*Task prompt*
Your task is to find every line of the listing that includes "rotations" and copy it.

|---|

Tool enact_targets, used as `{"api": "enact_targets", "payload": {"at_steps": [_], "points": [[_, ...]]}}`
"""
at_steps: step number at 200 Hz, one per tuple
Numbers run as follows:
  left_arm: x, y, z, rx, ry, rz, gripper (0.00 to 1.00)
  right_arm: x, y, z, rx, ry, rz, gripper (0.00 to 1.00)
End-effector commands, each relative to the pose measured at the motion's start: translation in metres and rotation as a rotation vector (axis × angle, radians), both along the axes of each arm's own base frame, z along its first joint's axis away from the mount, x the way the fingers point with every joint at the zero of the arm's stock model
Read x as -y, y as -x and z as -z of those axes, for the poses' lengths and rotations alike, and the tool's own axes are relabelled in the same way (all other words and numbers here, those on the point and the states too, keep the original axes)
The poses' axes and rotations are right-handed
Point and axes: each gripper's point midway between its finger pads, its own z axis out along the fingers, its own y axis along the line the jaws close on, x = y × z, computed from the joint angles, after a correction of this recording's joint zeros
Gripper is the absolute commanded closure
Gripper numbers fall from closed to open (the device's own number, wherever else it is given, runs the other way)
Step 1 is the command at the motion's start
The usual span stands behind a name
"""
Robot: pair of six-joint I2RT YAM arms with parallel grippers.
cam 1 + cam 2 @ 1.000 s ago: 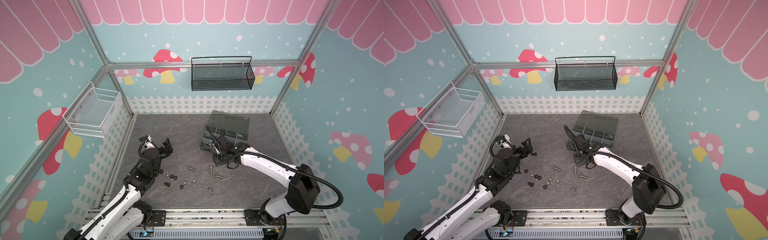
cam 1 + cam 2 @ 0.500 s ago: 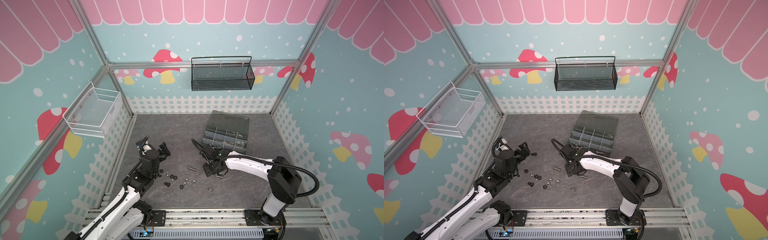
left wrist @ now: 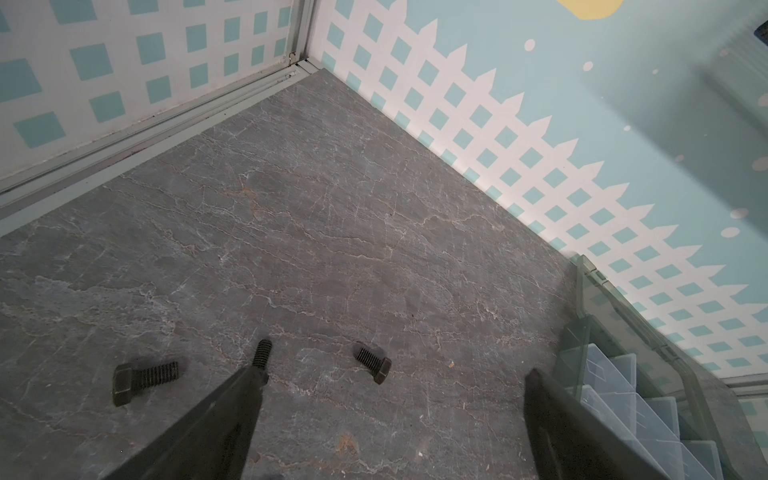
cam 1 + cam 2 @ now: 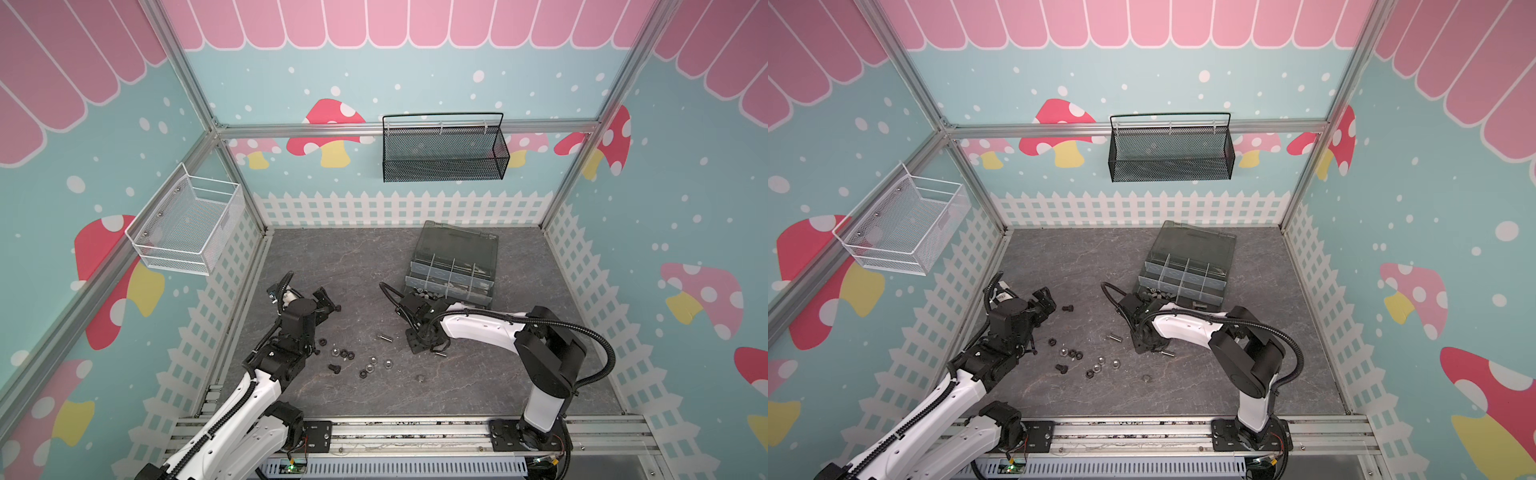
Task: Sort the screws and nuts into containers
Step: 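Close the right gripper on the hex bolt and lift it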
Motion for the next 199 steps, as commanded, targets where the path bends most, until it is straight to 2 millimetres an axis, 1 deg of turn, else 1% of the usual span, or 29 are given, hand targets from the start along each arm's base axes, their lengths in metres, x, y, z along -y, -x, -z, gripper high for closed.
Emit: {"api": "enact_targets", "payload": {"at_steps": [1, 17, 38, 65, 80, 88, 96, 109, 124, 145, 177, 199], "points": [[0.002, -0.001, 0.010, -0.012, 0.039, 0.007, 0.01, 0.007, -0.006, 0.009, 0.018, 0.010, 0.052, 0.54], [0.005, -0.003, 0.011, -0.014, 0.043, 0.019, 0.02, 0.006, -0.009, 0.012, 0.018, -0.002, 0.054, 0.56], [0.008, -0.005, 0.015, -0.035, 0.044, 0.032, 0.01, 0.005, -0.013, 0.019, 0.011, 0.000, 0.041, 0.63], [0.011, -0.007, 0.016, -0.041, 0.063, 0.040, 0.01, 0.001, -0.014, 0.027, -0.014, 0.005, 0.006, 0.78], [0.010, -0.006, 0.016, -0.037, 0.069, 0.035, 0.01, -0.002, -0.015, 0.026, -0.017, 0.000, -0.022, 0.92], [0.009, -0.006, 0.017, -0.037, 0.067, 0.033, 0.01, -0.003, -0.016, 0.025, -0.012, 0.001, -0.037, 0.95], [0.009, -0.005, 0.016, -0.034, 0.064, 0.032, 0.00, -0.004, -0.018, 0.021, -0.003, -0.001, -0.051, 1.00], [0.008, -0.005, 0.013, -0.030, 0.060, 0.033, 0.00, -0.008, -0.023, 0.010, 0.026, -0.005, -0.086, 1.00], [0.009, -0.006, 0.009, -0.023, 0.052, 0.043, 0.00, -0.011, -0.032, -0.008, 0.077, -0.001, -0.135, 1.00], [0.010, -0.007, 0.007, -0.024, 0.040, 0.054, 0.00, -0.008, -0.046, -0.030, 0.151, 0.045, -0.199, 1.00], [0.012, -0.009, 0.005, -0.031, 0.031, 0.061, 0.00, 0.010, -0.063, -0.058, 0.255, 0.161, -0.269, 1.00], [0.013, -0.009, 0.007, -0.036, 0.034, 0.067, 0.00, 0.025, -0.070, -0.068, 0.289, 0.194, -0.268, 1.00]]}}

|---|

*Answer area*
Read x as -y, y as -x and z as -z of those axes, for the poses' lengths and rotations alike, and the tool's own axes are relabelled in the same way (all other words and numbers here, those on the point and the states too, keep the original axes)
The poses' axes and rotations are right-handed

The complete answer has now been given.